---------- Supplied material ----------

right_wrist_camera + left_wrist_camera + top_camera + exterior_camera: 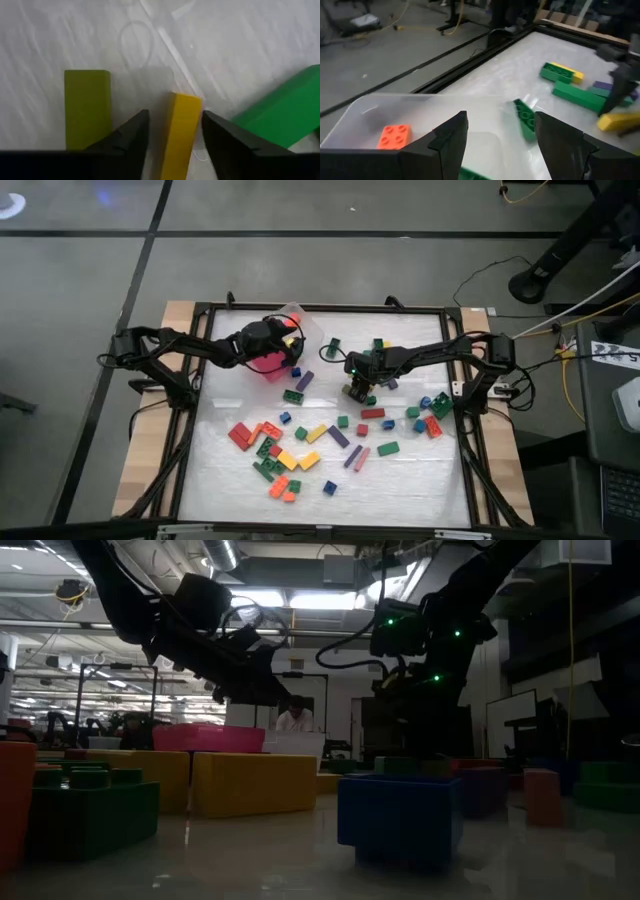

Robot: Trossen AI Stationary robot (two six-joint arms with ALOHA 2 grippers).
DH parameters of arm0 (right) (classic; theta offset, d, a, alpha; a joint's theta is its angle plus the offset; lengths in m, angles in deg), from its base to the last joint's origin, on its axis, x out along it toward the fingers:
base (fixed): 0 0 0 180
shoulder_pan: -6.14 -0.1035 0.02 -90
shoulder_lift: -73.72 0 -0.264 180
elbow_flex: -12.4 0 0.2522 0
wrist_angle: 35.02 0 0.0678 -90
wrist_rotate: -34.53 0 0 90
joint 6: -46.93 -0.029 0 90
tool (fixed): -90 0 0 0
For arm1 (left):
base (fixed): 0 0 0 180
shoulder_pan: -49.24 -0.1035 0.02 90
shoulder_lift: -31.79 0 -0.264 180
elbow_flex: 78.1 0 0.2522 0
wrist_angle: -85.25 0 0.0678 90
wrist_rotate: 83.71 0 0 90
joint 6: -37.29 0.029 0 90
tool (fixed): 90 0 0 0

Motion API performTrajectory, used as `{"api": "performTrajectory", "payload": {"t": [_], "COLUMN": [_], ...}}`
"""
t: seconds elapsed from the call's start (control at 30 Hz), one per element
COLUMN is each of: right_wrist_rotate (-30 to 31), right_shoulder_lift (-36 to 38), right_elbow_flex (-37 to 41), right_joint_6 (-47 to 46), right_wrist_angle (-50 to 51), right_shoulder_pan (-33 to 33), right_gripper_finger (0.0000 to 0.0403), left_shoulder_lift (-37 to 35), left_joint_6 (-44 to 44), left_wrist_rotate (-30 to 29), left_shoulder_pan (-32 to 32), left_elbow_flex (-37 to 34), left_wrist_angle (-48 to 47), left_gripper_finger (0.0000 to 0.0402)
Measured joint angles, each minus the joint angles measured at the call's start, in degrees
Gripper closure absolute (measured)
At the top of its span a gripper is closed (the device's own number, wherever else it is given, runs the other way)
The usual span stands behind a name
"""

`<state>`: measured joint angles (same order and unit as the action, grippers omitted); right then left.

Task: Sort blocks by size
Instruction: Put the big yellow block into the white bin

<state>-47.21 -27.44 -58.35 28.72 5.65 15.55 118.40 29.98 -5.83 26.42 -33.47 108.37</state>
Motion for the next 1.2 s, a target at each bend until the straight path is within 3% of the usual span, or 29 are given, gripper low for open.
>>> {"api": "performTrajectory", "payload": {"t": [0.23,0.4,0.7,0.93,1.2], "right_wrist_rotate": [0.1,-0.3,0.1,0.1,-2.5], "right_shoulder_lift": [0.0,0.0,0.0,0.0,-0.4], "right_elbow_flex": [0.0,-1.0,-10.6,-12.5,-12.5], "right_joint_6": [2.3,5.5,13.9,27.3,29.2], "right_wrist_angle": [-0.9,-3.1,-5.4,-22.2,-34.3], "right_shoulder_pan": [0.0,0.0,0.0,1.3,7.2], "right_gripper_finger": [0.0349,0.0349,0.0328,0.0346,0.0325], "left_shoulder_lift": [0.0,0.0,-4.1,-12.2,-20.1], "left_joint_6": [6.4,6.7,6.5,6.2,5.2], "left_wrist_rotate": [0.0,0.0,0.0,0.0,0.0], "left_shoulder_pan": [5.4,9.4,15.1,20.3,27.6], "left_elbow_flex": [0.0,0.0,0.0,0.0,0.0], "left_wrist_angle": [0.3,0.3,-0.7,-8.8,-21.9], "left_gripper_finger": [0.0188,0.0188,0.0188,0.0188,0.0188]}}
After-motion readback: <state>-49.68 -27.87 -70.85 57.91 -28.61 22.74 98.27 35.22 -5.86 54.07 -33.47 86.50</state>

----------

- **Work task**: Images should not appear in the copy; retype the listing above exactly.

- **Written response**:
right_wrist_camera + left_wrist_camera + top_camera + exterior_camera: 

Robot: Trossen AI Stationary robot (two six-joint arms with ALOHA 2 grippers).
DH parameters of arm0 (right) (classic; theta offset, d, a, alpha; a joint's theta is its angle plus the offset; lengths in m, angles in deg), from its base to the last joint's origin, on its axis, x out along it toward the fingers:
base (fixed): 0 0 0 180
shoulder_pan: -6.14 -0.1035 0.02 -90
shoulder_lift: -73.72 0 -0.264 180
elbow_flex: -12.4 0 0.2522 0
wrist_angle: 35.02 0 0.0678 -90
wrist_rotate: -34.53 0 0 90
joint 6: -46.93 -0.029 0 90
tool (fixed): -90 0 0 0
For arm1 (left):
base (fixed): 0 0 0 180
shoulder_pan: -49.24 -0.1035 0.02 90
shoulder_lift: -31.79 0 -0.264 180
elbow_flex: 78.1 0 0.2522 0
wrist_angle: -85.25 0 0.0678 90
wrist_rotate: 83.71 0 0 90
joint 6: -37.29 0.029 0 90
tool (fixed): 90 0 0 0

Motion API performTrajectory, used as `{"api": "performTrajectory", "payload": {"t": [_], "COLUMN": [_], ...}}`
"""
t: seconds elapsed from the call's start (control at 30 Hz), one per element
COLUMN is each of: right_wrist_rotate (-30 to 31), right_shoulder_lift (-36 to 38), right_elbow_flex (-37 to 41), right_joint_6 (-47 to 46), right_wrist_angle (-50 to 51), right_shoulder_pan (-33 to 33), right_gripper_finger (0.0000 to 0.0403), left_shoulder_lift (-37 to 35), left_joint_6 (-44 to 44), left_wrist_rotate (-30 to 29), left_shoulder_pan (-32 to 32), left_elbow_flex (-37 to 34), left_wrist_angle (-48 to 47), left_gripper_finger (0.0000 to 0.0402)
Measured joint angles, each minus the joint angles measured at the call's start, in degrees
Gripper closure absolute (measured)
At the top of its span a gripper is closed (the device's own number, wherever else it is given, runs the other way)
The usual span stands behind a name
"""

`<state>`: measured joint angles (same order and unit as the action, grippers omitted); right then left.

Task: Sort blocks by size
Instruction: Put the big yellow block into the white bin

<state>-47.21 -27.44 -58.35 28.72 5.65 15.55 118.40 29.98 -5.83 26.42 -33.47 108.37</state>
Motion for the next 1.2 s, a target at each bend until the straight path is within 3% of the usual span, or 29 are given, gripper low for open.
>>> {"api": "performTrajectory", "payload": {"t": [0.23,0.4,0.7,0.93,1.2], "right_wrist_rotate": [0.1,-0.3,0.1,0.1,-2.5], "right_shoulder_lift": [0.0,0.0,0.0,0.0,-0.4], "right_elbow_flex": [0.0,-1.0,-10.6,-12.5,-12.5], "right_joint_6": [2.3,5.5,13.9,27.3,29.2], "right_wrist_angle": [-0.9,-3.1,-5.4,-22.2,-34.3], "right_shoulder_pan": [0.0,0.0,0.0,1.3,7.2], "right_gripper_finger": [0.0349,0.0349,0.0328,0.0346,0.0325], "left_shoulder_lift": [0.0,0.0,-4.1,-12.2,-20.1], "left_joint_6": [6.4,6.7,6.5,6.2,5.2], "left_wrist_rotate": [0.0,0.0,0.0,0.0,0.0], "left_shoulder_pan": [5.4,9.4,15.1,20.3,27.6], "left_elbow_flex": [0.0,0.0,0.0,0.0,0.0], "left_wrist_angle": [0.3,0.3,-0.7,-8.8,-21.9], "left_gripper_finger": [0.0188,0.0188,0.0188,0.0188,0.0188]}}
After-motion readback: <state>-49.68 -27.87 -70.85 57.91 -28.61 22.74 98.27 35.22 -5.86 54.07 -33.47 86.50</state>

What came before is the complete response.